As Ian Cathro was appointed in December, Kris Boyd set out the current terms of reference rather better than he was given credit for at the time.

Boyd said: “I don’t see him as a dominant figure and someone who can tell it straight to players before, during or after matches. I fear for him when he has a 30-something seasoned pro asking him why he’s not in the team. Maybe this is just the way the game is going, though, that’s arguably the biggest thing about this.

“People go on about one of the reasons our game is in decline is too many youngsters spend too much time on their computers. But Cathro has shown that is maybe the best way into coaching in the modern era.”

And yes, the Mac Book naysayers of course can point to all sorts of outliers as exceptions to the rule of football as a game of cold eyes, hard-won experience and restrictive codes. But that is also to completely miss the point. All the ‘outsiders’ who succeed in football, whether we’re talking about a Jose Mourinho (a translator), an Arrigo Sacchi (a shoe salesman) or a Zdenek Zeman (a PE student and volleyball and handball youth international), succeed precisely because of one fundamental personality trait. All of them are compelling individuals, people that others want to follow, that others believe in. This is because football, fundamentally, is a people business built on rapport and real emotions. Football matches are not won on spreadsheets, in presentations or in data funnels.

In a world in which almost every other discipline you’d care to name in life requires ‘management’, it is football that is the exception to the rule. Where it really matters, football requires ‘leaders’ not ‘managers’. And leaders, true leaders, possess a unique skill-set.

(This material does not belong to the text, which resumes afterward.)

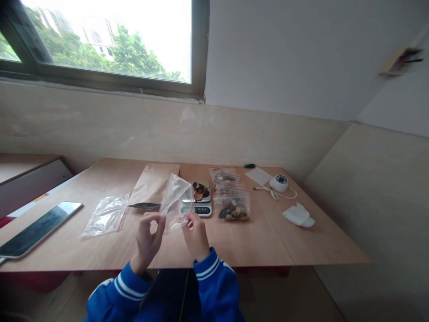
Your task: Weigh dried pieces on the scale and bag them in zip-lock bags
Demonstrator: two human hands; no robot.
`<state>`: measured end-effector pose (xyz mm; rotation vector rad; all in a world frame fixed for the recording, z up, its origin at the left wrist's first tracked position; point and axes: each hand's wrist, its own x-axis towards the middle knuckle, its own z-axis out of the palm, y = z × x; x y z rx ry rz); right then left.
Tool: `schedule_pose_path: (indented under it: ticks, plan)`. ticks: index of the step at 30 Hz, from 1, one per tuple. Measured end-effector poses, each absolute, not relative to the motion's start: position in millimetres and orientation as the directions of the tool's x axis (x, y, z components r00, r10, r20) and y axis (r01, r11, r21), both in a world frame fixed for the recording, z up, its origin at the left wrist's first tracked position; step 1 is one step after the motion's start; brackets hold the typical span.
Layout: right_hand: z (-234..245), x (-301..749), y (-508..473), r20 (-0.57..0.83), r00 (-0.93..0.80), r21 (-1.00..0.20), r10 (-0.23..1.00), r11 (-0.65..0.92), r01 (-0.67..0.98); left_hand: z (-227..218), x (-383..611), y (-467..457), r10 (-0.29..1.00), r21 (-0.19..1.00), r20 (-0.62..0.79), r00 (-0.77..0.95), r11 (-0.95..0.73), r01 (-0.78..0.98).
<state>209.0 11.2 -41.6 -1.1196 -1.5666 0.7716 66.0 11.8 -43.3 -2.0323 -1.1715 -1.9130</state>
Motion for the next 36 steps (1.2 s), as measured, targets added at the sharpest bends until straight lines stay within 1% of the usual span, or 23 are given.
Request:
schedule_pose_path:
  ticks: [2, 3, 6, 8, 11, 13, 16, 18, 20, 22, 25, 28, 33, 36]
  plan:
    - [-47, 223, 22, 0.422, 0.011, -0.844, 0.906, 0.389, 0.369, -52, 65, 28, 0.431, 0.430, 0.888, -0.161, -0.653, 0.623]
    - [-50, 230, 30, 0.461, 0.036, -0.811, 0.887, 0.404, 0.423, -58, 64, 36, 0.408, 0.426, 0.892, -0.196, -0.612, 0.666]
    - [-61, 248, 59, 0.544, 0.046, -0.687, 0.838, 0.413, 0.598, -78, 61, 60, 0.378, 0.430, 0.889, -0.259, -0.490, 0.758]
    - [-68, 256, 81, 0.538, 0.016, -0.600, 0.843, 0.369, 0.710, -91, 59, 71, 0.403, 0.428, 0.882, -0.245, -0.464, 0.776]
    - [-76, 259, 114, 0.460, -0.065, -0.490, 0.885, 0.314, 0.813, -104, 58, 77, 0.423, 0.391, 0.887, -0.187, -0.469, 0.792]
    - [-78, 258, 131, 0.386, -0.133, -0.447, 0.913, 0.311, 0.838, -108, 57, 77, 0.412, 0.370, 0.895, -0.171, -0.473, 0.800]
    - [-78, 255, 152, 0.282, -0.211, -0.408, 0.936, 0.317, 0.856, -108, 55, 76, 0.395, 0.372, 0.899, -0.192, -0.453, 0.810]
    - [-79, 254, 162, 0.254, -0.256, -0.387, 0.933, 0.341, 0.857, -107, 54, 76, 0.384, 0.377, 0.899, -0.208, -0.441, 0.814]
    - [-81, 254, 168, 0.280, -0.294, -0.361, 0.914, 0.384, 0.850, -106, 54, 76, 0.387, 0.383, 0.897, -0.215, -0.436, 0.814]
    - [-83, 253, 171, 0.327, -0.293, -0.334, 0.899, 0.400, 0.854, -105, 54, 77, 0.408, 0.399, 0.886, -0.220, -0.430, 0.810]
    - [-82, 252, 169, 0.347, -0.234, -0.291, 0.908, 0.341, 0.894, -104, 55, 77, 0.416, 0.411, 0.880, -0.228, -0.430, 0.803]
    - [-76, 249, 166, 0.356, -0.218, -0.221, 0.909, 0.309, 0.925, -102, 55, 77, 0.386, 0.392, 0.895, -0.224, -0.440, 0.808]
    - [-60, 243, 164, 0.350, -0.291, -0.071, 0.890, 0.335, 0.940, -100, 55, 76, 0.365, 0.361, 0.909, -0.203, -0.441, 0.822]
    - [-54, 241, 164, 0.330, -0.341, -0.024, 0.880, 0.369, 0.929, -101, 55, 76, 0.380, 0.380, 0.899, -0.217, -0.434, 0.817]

It is no accident that Sir Alex Ferguson’s great post-retiral book bears the title ‘Leading’ rather than ‘Managing’, according to its co-creator the equally legendary Silicon Valley venture capitalist Michael Moritz. And Moritz, a multi-billionaire former journalist is a man that knows a thing or two about successful team dynamics as an early stage investor in Google, Paypal and YouTube at Sequoia Capital.

It is significant perhaps that Cathro’s great CV successes have come ‘abroad’ in Portugal and Spain or alongside singular individuals such as Rafa Benitez, Steve McLaren and Craig Levein – personalities who split opinion just as much as Cathro does himself.

For the rest of us, and perhaps the failing is ours, there is clearly something lost in translation.

A friend of mine, a high ranking broadsheet sportswriter, tells a compelling anecdote that perfectly illustrates the impression of Cathro as a product of over-weaning ambition undone by a limited breadth of learning.

Grappling to explain the problems faced by ill prepared young players he is said to have made the analogy: “It’s like giving a kid some brushes and asking him to paint a Mozart.”



Reading this line, there are other choice cultural allusions that spring to mind, not least the favoured kiss-off of ‘Football’s Master Spy’ Tony Collins. TC, that great former right-hand man of Don Revie and the proud recipient of a PFA lifetime achievement award at the age of 91, has seen it all before of course, with England, Man United and Leeds where he was Brian Clough’s ‘babysitter’ during his ill-fated tenure at Elland Road. With the best scout’s brevity of style Tony Collins habitually describes those whose ambition outstrips their ability as ‘yet another comedian that wants to play Shakespeare’.

It is an apposite summation of Ian Cathro’s 239 tumultuous days as boss of Hearts.